Having knowledge about what was happening and what was going to happen gave the participants a sense of control, calm and security. In this study, one of the participants revealed that nurses gave clear information during the physical restraints situation. Clear information was described by participants as being the most important aspect of quality care in a physical restraints situation. The participants also revealed the physical presence of staff was crucial for their positive experience during their time in physical restraints. Previous study showed that informing the procedure about the restraint process could generate the patient peaceful condition16. Caring of nurses during the restraint process can make the patients more stable17. Nurses need to assess the needs of patients with restraint, monitor them continuously, evaluate every hour and, if already stable, the restraint is immediately terminated18.

Three participants said they were helped by staff during eating and drinking and eliminating. One of participant stated that in the morning and afternoon a nurse bathed her in the condition of being restrained. The quality of caring and attitude of staff towards patients during restraint procedure should be maintained. During restraint process, the staff remains calm, act stably, and succeed to deal with the emotion. The attitude of nurses during the restraint therapy provided a positive experience for the patients, so patients would have a sense of security and calm19. Indicators of the success of restraints are the creation of security for patients, other patients and professionals the patients dignity, humane treatment and the provision of comfort through restraints procedures20.

Restraint which is not in with the standard operating procedure brings negative impact.

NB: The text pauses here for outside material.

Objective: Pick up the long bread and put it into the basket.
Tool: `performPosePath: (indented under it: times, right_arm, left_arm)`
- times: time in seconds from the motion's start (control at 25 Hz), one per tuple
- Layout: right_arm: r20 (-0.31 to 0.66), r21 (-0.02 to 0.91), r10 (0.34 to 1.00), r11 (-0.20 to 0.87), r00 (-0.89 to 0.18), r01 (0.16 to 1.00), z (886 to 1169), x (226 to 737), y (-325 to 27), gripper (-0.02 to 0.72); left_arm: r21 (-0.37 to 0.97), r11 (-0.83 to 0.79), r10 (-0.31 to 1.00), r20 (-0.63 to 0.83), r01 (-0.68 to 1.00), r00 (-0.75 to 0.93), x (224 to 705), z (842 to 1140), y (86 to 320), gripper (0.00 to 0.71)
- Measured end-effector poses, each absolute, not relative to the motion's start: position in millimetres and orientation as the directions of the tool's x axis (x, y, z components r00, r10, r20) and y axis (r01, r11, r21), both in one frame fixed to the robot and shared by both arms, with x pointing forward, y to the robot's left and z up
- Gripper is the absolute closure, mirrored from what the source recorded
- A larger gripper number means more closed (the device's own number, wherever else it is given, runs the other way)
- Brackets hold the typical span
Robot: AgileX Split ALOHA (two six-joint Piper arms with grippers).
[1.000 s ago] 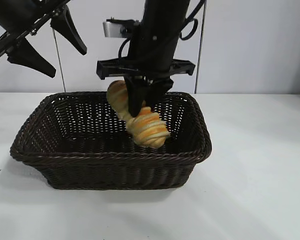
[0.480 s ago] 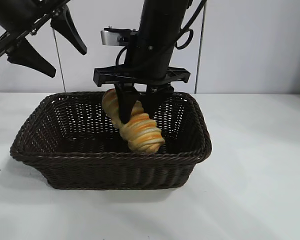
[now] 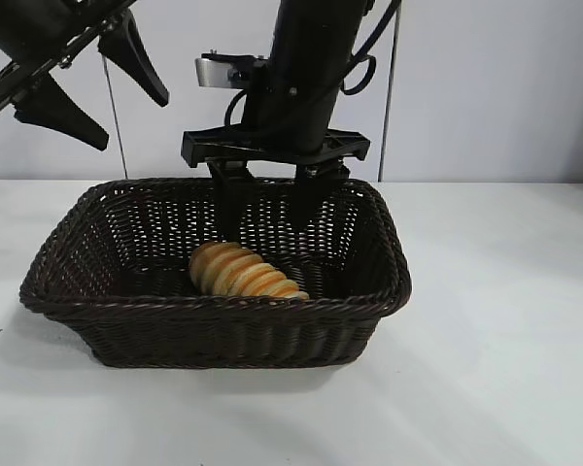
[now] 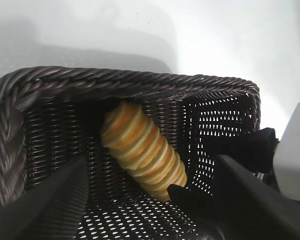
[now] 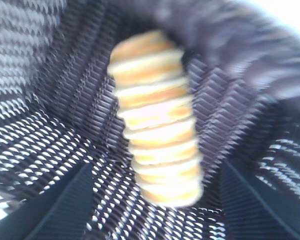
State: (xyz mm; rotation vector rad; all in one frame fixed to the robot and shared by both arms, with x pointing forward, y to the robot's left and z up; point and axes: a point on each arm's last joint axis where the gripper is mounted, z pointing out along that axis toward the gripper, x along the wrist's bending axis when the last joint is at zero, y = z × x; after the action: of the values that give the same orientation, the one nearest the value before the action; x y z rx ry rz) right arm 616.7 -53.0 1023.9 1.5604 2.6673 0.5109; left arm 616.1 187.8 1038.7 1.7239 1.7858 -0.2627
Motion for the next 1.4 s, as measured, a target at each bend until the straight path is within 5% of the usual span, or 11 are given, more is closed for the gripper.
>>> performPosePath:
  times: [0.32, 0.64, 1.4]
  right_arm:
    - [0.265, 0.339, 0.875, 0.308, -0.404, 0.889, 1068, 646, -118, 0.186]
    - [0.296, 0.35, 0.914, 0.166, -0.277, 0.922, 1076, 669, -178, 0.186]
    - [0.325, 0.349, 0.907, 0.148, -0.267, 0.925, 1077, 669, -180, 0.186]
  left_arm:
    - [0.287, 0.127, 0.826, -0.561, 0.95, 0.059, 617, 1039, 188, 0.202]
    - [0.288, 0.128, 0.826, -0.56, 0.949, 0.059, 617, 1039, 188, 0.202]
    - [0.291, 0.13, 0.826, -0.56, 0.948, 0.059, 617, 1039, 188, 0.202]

The experiences felt by patients were the physical and psychosocial impact. All of participants had injuries like blisters, bruises, stiff, and bloody. Three participants felt dizzy, nausea, vomitus, and contracture. The physical injuries included physical discomfort, blisters on the restrained area, an increase in urinary incontinence, ineffectiveness circulation, risk of contrac-tures, and the occurrence of skin irritation21,22. Previous studies indicated that the staff who acted unprofessionally, cold, rough, angry and emotional would create a negative experience for the client23. Participants revealed they were suffered psychological injuries. Five participants expressed feeling of anger, depression, fear, sad, and anxiety during restraint time. The previous study stated that restraint can cause emotional trauma or psychological effects such as fear, anger and anxiety24. Other effects are a sense of humiliation, resentment, sadness and despair, unfairness, and guilty25.

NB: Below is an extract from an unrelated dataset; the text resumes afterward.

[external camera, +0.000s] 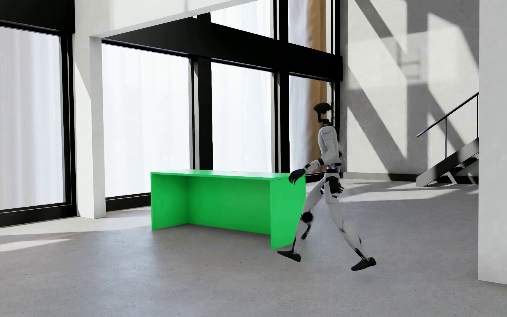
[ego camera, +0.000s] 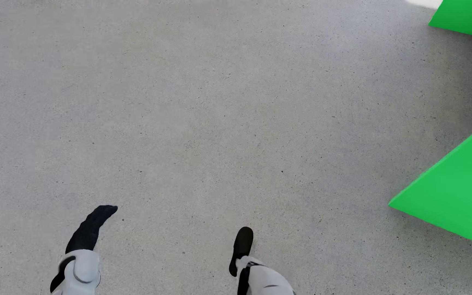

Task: Go around the green desk

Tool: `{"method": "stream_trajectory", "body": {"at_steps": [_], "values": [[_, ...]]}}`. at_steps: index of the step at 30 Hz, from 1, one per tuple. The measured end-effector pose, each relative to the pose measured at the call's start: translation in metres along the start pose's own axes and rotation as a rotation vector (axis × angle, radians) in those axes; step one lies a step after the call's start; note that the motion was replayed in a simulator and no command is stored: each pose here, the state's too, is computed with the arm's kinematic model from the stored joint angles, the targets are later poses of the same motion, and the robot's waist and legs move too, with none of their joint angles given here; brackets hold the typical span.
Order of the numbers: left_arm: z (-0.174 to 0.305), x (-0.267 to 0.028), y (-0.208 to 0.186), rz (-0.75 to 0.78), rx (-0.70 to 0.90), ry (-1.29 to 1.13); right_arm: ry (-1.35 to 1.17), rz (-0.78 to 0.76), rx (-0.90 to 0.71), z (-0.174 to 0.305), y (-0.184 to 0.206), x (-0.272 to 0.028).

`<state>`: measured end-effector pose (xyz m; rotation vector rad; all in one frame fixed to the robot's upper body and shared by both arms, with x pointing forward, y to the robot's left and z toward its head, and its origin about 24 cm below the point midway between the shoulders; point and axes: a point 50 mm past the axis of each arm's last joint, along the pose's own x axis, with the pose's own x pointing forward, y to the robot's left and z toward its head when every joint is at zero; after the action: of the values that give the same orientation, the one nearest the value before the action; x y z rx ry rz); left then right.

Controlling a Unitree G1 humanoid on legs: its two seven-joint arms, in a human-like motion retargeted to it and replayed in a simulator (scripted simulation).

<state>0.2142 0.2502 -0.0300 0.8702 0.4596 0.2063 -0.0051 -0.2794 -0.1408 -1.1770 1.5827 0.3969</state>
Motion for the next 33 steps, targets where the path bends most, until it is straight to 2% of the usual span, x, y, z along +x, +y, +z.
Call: {"method": "stream_trajectory", "body": {"at_steps": [2, 5, 7, 9, 11, 13, 14, 17, 18, 20, 23, 25, 27, 31, 33], "values": [[-0.024, -0.013, -0.009, -0.061, 0.027, 0.11, 0.015, -0.025, 0.063, 0.008, 0.001, -0.003], [-0.068, -0.043, -0.058, -0.386, 0.257, 0.317, -0.069, -0.13, 0.195, 0.052, -0.002, -0.012], [-0.091, -0.075, -0.094, -0.621, 0.373, 0.411, -0.19, -0.265, 0.168, 0.1, -0.03, -0.023], [-0.105, -0.112, -0.118, -0.766, 0.35, 0.478, -0.412, -0.379, 0.187, 0.157, -0.066, -0.048], [-0.111, -0.139, -0.13, -0.828, 0.271, 0.5, -0.786, -0.515, 0.186, 0.212, -0.105, -0.099], [-0.112, -0.157, -0.138, -0.843, 0.205, 0.51, -1.234, -0.684, 0.232, 0.24, -0.137, -0.176], [-0.113, -0.164, -0.14, -0.848, 0.202, 0.513, -1.479, -0.739, 0.304, 0.241, -0.146, -0.221], [-0.118, -0.176, -0.145, -0.92, 0.268, 0.514, -2.186, -0.611, 0.59, 0.211, -0.152, -0.339], [-0.119, -0.176, -0.144, -0.925, 0.284, 0.523, -2.358, -0.545, 0.614, 0.198, -0.151, -0.367], [-0.121, -0.172, -0.141, -0.849, 0.288, 0.565, -2.556, -0.448, 0.587, 0.179, -0.15, -0.402], [-0.119, -0.16, -0.132, -0.681, 0.192, 0.605, -2.686, -0.307, 0.566, 0.171, -0.145, -0.428], [-0.113, -0.136, -0.122, -0.616, 0.184, 0.571, -2.711, -0.318, 0.573, 0.166, -0.145, -0.43], [-0.099, -0.103, -0.111, -0.573, 0.24, 0.483, -2.691, -0.337, 0.593, 0.161, -0.144, -0.424], [-0.045, -0.04, -0.086, -0.456, 0.28, 0.214, -2.653, -0.45, 0.56, 0.153, -0.146, -0.415], [-0.023, -0.022, -0.068, -0.354, 0.257, 0.129, -2.54, -0.603, 0.608, 0.153, -0.154, -0.403]]}}
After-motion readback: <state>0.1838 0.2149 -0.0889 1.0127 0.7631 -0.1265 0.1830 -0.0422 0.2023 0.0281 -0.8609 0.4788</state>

The experience of 3 participants at the time of restraint, they felt emotional, upset, trauma, painful, and hostile. Two participants felt that they were treated like animals and criminals. The previous study explained that negative psychological impact of restraint included anger, fear, humiliation, demoralization, dehumanization, degradation, powerlessness, distress, embarrassment, and feeling that their integrity as a person had been violated9,26. Some participants also expressed they could not socialize, such as playing and joining activities with another patients. They also tended to be more silent and did not have many friends at hospital because they afraid that their friends would know they are harmful. Participants in previous studies also felt the same impact. Social impact of restraint use was received stigmatizing attitudes from the environment, and shunned by others and health professionals27.

Acknowledgment

Financial support was provided by Directorate of Research and Community Service of Universitas Indonesia.

Conflicts of interest

The authors declare no conflicts of interest.